Agricultural college in York, England

Askham Bryan College is a specialist land-based further education college and university college based in Askham Bryan, York, England. Established in 1936 as the Yorkshire Agricultural Institute, Askham Bryan College has campuses in Askham Bryan, Gateshead, Middlesbrough, Saltaire and Wakefield. Askham Bryan College is a member of the Land Based Colleges Aspiring to Excellence (Landex).

==History==
Askham Bryan College was built in 1936, but not opened until after World War II as the Yorkshire Agricultural Institute. It first opened to students in 1948 in Askham Bryan, York, England. 19 years later, it became the Askham Bryan College of Agriculture and Horticulture. Since its founding, the college has opened a number of facilities, including at Newcastle, Middlesbrough, Saltaire and Wakefield. Newton Rigg College, based in Penrith, Cumbria, became part of Askham Bryan College in 2011, while Liz Philip was Principal. At that time, Askham Bryan College had eight other locations, and 4,000 students. Degrees were validated by Harper Adams University College and York St John University. In July 2013, it opened a new £2.4 million campus in Penrith.

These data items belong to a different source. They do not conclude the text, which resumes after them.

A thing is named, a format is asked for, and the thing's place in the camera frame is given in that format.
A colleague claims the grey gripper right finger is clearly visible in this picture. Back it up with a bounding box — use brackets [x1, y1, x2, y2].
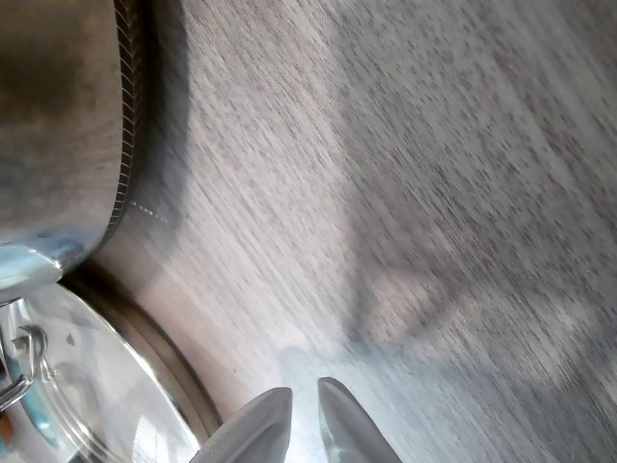
[316, 376, 404, 463]

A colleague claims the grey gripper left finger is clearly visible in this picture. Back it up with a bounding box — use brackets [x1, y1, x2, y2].
[190, 386, 295, 463]

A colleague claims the glass lid with black handle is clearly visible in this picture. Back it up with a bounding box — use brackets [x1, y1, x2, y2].
[0, 282, 224, 463]

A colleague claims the steel pot with black interior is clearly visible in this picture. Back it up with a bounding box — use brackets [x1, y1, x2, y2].
[0, 0, 146, 305]

Between 2016 and 2020 student numbers at Newton Rigg fell by 40%. In 2020 Tim Whitaker announced that teaching at the Newton Rigg site would cease in July 2021. According to Cumbrian Lord Inglewood, the process of asset stripping may be "unlawful". The campus closed in 2021.

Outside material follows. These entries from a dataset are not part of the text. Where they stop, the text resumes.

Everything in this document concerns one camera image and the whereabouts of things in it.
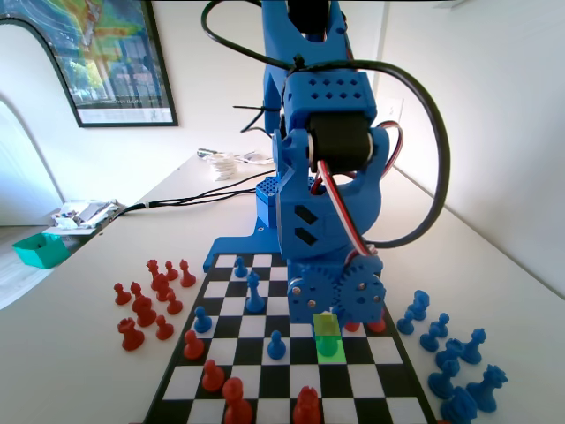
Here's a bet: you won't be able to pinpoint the blue chess queen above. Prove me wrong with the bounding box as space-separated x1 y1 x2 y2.
466 364 509 414

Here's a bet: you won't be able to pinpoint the white stacked discs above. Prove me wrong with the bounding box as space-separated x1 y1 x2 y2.
210 153 239 181

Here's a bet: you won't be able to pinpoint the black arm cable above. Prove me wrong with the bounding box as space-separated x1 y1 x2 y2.
200 0 452 251

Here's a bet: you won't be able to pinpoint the tall blue chess king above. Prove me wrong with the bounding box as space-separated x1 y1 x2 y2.
245 270 267 314

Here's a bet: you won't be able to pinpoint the red king front piece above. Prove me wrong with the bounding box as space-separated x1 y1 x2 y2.
292 386 322 424

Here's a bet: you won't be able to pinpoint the green plastic box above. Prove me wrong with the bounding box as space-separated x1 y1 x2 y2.
11 232 71 269

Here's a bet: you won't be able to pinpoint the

In 2022, Askham Bryan College was granted foundation degree awarding powers, allowing it to create its own named degrees for its students with the University Centre Askham Bryan, its higher education arm, becoming the only land-based college in the UK with foundation degree awarding powers. Tim Whitaker remained CEO and Principal in 2022.

==Programs and facilities==
The college runs courses in Agriculture, Animal Management, Veterinary Nursing, Equine, Engineering, Motorsport, Horticulture, Arboriculture, Floristry, Countryside Management, Outdoor Adventure Sport, Sport Coaching and Fitness, Uniformed Public Services and Foundation Vocational Programmes.

In 2024, University Centre Askham Bryan (UCAB) had 3,850 students studying courses in areas such as animal science, agriculture, veterinary nursing, equine science and zoo and wildlife conservation.

The college farm is 1022 acre and supports three farms: Westfield Farm which accommodates a 250 Holstein Friesian dairy herd and the National Beef Training Centre; East Barrow Farm which houses the college Equine Department with 53 horses and Animal Management Department; and Headley Hall Farm which is the arable farm formerly of the University of Leeds.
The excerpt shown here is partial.